** THE RECORDS follows **

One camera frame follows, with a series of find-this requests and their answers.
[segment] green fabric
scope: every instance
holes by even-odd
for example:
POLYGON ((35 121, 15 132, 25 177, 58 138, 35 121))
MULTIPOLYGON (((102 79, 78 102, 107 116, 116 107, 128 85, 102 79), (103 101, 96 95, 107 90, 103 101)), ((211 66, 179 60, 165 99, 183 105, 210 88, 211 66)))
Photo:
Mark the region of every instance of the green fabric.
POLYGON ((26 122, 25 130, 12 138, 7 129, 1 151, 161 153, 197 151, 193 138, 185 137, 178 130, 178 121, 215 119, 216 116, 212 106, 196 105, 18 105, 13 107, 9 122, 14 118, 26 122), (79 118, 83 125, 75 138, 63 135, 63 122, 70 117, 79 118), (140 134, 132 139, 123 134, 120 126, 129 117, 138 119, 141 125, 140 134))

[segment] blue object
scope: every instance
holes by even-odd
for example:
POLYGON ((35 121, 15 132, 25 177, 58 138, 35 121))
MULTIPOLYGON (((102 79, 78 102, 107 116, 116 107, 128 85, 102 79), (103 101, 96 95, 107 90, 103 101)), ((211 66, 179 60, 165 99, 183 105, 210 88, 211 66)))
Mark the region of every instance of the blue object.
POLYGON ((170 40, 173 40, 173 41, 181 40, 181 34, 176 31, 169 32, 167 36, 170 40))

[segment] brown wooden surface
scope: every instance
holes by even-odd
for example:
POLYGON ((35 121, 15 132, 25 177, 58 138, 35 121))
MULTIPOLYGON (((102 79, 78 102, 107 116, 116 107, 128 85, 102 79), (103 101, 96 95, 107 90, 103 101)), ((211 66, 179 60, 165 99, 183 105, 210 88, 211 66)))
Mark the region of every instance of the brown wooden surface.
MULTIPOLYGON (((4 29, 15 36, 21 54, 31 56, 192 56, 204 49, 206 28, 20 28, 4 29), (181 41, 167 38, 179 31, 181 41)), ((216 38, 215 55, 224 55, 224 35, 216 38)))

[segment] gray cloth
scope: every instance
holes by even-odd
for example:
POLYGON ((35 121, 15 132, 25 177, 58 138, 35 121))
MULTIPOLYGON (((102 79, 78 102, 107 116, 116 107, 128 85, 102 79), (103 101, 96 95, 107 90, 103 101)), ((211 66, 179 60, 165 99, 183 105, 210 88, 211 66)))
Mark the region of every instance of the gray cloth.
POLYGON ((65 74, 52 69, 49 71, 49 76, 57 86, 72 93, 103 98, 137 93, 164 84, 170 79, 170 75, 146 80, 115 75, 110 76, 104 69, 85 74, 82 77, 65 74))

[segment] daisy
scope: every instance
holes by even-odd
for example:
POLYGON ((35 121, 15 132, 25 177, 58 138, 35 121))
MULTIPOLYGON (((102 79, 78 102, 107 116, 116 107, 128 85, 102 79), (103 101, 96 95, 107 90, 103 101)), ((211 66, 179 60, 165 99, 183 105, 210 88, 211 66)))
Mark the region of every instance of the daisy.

** End of THE RECORDS **

**EXERCISE REQUIREMENTS:** Each line of the data should be reproduced exactly as it appears.

**OUTPUT:**
One camera frame follows, with a series of find-this requests and their answers.
[segment] green fabric
scope: every instance
holes by even-odd
for example:
POLYGON ((35 121, 15 132, 25 177, 58 138, 35 121))
MULTIPOLYGON (((102 79, 78 102, 107 116, 116 107, 128 85, 102 79), (103 101, 96 95, 107 90, 103 101)), ((211 66, 179 60, 165 99, 183 105, 210 88, 211 66)))
Photo:
Mark the region of every instance of the green fabric.
POLYGON ((26 122, 25 130, 12 138, 7 129, 1 151, 161 153, 197 151, 193 138, 185 137, 178 130, 178 121, 215 119, 216 116, 212 106, 196 105, 18 105, 13 107, 9 122, 14 118, 26 122), (79 118, 83 125, 75 138, 63 135, 63 122, 70 117, 79 118), (140 134, 132 139, 123 134, 120 126, 129 117, 138 119, 141 125, 140 134))

[segment] blue object
scope: every instance
holes by even-odd
for example:
POLYGON ((35 121, 15 132, 25 177, 58 138, 35 121))
MULTIPOLYGON (((102 79, 78 102, 107 116, 116 107, 128 85, 102 79), (103 101, 96 95, 107 90, 103 101)), ((211 66, 179 60, 165 99, 183 105, 210 88, 211 66)))
Mark the region of every instance of the blue object.
POLYGON ((170 40, 173 40, 173 41, 181 40, 181 34, 176 31, 169 32, 167 36, 170 40))

[segment] brown wooden surface
scope: every instance
holes by even-odd
for example:
POLYGON ((35 121, 15 132, 25 177, 58 138, 35 121))
MULTIPOLYGON (((102 79, 78 102, 107 116, 116 107, 128 85, 102 79), (103 101, 96 95, 107 90, 103 101)), ((211 66, 179 60, 165 99, 183 105, 210 88, 211 66)))
Mark the region of every instance of the brown wooden surface.
MULTIPOLYGON (((4 29, 15 36, 21 54, 31 56, 192 56, 204 49, 206 28, 20 28, 4 29), (181 41, 167 38, 179 31, 181 41)), ((216 38, 215 55, 224 55, 224 35, 216 38)))

[segment] gray cloth
scope: every instance
holes by even-odd
for example:
POLYGON ((35 121, 15 132, 25 177, 58 138, 35 121))
MULTIPOLYGON (((102 79, 78 102, 107 116, 116 107, 128 85, 102 79), (103 101, 96 95, 107 90, 103 101)), ((211 66, 179 60, 165 99, 183 105, 210 88, 211 66)))
Mark the region of every instance of the gray cloth.
POLYGON ((65 74, 52 69, 49 71, 49 76, 57 86, 72 93, 103 98, 137 93, 164 84, 170 79, 170 75, 146 80, 115 75, 110 76, 104 69, 85 74, 82 77, 65 74))

[segment] daisy
scope: every instance
holes by even-odd
for example:
POLYGON ((35 121, 15 132, 25 177, 58 138, 35 121))
MULTIPOLYGON (((102 79, 78 102, 107 116, 116 107, 128 85, 102 79), (103 101, 96 95, 107 90, 103 101)), ((211 66, 179 60, 165 99, 183 105, 210 88, 211 66)))
Mark the region of every instance of the daisy.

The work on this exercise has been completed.